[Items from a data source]
· · ·

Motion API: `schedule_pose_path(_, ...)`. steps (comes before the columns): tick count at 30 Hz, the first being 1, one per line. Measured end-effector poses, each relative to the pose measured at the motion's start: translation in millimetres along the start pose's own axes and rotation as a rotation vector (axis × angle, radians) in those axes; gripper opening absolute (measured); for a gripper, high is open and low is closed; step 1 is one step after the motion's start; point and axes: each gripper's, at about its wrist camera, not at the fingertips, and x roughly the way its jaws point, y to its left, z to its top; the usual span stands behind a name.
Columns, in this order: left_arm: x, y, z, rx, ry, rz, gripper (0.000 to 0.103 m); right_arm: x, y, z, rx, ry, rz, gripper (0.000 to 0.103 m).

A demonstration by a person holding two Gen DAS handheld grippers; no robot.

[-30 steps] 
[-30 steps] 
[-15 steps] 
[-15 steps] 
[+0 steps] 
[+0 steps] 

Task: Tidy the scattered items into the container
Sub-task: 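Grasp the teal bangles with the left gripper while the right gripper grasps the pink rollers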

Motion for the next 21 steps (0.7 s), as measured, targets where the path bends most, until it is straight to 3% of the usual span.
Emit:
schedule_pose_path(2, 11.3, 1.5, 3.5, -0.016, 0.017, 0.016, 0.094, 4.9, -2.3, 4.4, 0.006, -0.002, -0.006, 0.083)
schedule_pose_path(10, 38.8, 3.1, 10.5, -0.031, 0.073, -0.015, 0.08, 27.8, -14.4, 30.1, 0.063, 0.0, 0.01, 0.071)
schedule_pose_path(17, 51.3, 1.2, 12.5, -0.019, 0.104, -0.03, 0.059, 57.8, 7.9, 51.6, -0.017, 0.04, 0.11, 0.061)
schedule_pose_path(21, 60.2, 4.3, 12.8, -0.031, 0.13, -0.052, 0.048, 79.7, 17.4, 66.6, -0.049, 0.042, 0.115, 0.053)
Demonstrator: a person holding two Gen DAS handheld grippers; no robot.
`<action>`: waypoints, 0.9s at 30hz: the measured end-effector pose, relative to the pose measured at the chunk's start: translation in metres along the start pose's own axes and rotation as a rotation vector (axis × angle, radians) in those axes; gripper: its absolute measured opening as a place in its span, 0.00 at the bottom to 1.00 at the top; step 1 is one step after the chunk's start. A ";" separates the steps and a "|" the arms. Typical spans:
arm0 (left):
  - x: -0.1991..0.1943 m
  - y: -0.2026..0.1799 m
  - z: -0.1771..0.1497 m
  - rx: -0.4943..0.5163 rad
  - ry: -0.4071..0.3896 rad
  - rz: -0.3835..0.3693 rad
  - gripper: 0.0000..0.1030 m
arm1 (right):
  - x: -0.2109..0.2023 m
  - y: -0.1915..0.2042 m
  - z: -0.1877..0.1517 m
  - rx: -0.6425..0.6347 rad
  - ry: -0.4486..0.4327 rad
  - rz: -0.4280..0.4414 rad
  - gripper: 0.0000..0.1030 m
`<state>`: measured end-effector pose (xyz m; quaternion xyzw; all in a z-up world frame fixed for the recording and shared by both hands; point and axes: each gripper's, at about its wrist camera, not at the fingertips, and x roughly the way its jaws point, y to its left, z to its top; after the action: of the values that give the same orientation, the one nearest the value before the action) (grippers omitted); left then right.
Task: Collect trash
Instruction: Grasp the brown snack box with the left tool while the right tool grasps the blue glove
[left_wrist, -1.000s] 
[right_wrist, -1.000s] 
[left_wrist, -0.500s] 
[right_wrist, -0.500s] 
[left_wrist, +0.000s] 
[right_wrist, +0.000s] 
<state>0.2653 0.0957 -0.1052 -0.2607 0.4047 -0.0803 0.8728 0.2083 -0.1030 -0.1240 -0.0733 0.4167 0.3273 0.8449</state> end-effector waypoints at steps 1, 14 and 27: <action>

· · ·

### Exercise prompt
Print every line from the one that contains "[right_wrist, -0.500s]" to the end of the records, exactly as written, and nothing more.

### Your solution
[right_wrist, -0.500s] 
[left_wrist, +0.000s] 
[right_wrist, +0.000s] 
<state>0.2653 0.0957 -0.1052 -0.2607 0.4047 -0.0803 0.8728 0.2083 -0.1030 -0.1240 -0.0733 0.4167 0.3273 0.8449</state> end-effector waypoints at steps 1, 14 and 27: <action>

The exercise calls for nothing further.